**WHAT TO WORK ON:** Reproduce exactly only the lines from the line that holds "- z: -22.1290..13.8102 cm" to the line that holds "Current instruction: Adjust", inclusive, in the listing below, and please leave out every picture.

**COLLECTED MATERIAL:**
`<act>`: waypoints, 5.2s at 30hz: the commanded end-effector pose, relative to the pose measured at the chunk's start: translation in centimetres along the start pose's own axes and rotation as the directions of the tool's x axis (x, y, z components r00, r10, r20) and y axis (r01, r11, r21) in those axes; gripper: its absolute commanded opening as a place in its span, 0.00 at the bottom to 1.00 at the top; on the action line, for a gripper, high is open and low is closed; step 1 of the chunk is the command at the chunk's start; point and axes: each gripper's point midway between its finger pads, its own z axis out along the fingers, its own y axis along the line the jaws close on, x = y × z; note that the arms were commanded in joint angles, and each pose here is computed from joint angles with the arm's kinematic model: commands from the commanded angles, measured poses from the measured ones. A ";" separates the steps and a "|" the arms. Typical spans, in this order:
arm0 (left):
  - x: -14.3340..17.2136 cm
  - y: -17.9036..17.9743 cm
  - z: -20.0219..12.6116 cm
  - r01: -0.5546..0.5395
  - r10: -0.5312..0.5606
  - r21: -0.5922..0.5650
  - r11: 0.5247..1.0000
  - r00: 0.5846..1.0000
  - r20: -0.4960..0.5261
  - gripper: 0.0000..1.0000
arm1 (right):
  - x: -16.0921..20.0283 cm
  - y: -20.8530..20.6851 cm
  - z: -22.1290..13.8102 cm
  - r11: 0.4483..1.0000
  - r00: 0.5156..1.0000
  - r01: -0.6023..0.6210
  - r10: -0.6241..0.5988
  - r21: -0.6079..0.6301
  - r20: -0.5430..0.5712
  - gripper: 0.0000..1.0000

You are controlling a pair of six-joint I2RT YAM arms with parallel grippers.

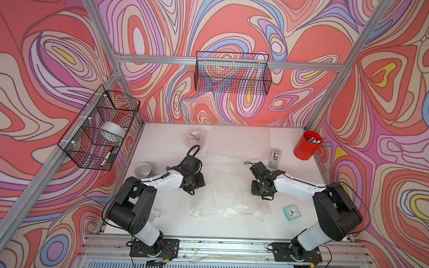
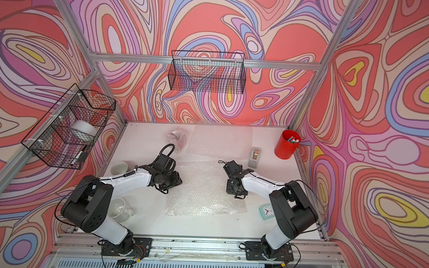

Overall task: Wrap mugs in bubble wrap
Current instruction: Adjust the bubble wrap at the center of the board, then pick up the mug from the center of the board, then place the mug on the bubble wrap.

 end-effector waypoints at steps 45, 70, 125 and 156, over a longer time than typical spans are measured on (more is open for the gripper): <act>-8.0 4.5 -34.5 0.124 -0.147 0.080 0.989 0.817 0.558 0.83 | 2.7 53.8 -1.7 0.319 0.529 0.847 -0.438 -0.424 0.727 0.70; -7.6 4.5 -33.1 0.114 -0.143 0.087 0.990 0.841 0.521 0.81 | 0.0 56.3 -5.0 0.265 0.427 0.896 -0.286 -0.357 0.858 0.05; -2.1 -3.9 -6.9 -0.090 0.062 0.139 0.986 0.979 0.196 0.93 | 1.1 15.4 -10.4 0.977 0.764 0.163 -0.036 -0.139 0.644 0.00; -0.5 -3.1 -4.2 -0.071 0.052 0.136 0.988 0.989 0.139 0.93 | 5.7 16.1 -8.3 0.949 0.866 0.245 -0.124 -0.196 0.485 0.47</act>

**SOLUTION TO THE EXERCISE:**
  - z: -22.1290..13.8102 cm
  - r11: 0.4483..1.0000
  - r00: 0.5156..1.0000
  - r01: -0.6023..0.6210
  - r10: -0.6241..0.5988
  - r21: -0.6079..0.6301
  - r20: -0.5430..0.5712
  - gripper: 0.0000..1.0000

You are controlling a pair of six-joint I2RT YAM arms with parallel grippers.


Overall task: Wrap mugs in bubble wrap
Current instruction: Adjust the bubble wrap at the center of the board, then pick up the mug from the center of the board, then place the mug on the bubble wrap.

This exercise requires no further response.